I made these first for my daughter's cookie exchange and everyone wanted the recipe. Now it's a December tradition to roll out trays of these little cookie balls together.
Gather Your Ingredients
- Golden OREO Cookies: These are the sweet sturdy base for the truffle and give perfect balance to gingerbread spice. Look for fresh packs so they crush finely.
- Cream cheese: Use fullfat block style for the creamiest texture. It holds everything together and adds a slight tang.
- Molasses: Blackstrap or dark adds classic depth and just the right amount of chew
- Ground ginger: Essential for a warm spiced bite. Use freshly purchased for the boldest flavor.
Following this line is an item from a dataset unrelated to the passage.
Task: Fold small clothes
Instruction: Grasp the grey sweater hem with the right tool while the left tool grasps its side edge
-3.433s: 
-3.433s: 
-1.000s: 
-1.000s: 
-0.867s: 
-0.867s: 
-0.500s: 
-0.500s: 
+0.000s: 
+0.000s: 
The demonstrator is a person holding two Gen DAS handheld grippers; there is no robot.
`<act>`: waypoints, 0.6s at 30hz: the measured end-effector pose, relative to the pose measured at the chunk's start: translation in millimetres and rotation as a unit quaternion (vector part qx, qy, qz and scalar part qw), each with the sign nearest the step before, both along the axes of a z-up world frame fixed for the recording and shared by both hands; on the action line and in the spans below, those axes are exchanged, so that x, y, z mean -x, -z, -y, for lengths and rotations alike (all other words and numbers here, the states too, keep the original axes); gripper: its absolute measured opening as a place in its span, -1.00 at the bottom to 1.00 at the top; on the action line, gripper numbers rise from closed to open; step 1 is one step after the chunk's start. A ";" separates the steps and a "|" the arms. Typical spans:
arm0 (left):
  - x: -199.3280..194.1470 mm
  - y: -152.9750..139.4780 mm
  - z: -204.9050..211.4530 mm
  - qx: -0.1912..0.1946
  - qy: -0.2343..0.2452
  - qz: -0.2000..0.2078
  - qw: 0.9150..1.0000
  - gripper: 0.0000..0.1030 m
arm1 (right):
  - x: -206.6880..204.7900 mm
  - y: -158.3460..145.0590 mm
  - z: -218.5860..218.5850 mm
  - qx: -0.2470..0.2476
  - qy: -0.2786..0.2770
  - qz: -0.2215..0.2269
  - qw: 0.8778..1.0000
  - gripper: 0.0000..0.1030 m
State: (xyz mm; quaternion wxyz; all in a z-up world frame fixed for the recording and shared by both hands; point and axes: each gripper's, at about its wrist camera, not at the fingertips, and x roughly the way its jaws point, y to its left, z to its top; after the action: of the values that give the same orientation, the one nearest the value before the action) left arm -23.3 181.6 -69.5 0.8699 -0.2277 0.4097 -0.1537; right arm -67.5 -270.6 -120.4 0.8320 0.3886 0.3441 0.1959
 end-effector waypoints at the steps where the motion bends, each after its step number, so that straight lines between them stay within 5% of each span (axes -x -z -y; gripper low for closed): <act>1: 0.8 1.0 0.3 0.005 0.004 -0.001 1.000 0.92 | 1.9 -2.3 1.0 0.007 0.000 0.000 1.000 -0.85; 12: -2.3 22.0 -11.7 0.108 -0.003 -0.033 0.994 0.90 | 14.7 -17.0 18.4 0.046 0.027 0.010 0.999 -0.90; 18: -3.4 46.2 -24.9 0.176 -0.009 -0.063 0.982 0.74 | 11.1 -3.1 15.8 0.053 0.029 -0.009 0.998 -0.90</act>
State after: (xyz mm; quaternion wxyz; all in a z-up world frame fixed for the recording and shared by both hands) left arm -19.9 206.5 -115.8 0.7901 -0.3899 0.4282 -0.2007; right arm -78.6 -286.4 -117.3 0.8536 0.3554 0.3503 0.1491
- Ground cinnamon: Hints of holiday comfort. Sniff for a strong sweet aroma at the store.
- White chocolate or white candy coating: Melts to a smooth shell over the cookie balls. Opt for real white chocolate with cocoa butter if possible
- Decorative sprinkles: Press on for extra color and instant party appeal
How to Make It
- Crush the Cookies
- Place Golden OREOs in a food processor and pulse until they form even fine crumbs resembling sand. Stop and shake if needed for even texture. This sets the foundation for perfect dough.
- Mix the Filling
- In a large bowl beat softened cream cheese with molasses ground ginger and ground cinnamon until smooth and combined. Scrape down the sides so every bit is incorporated.
- Combine and Form Balls
- Add the cookie crumbs to the cream cheese mixture. Stir with a sturdy spatula until no dry spots remain. The dough should be thick and sticky. Scoop out small even amounts and roll tightly between your palms into balls about the size of a walnut. Chill the balls in the fridge for at least 20 minutes so they firm up for dipping.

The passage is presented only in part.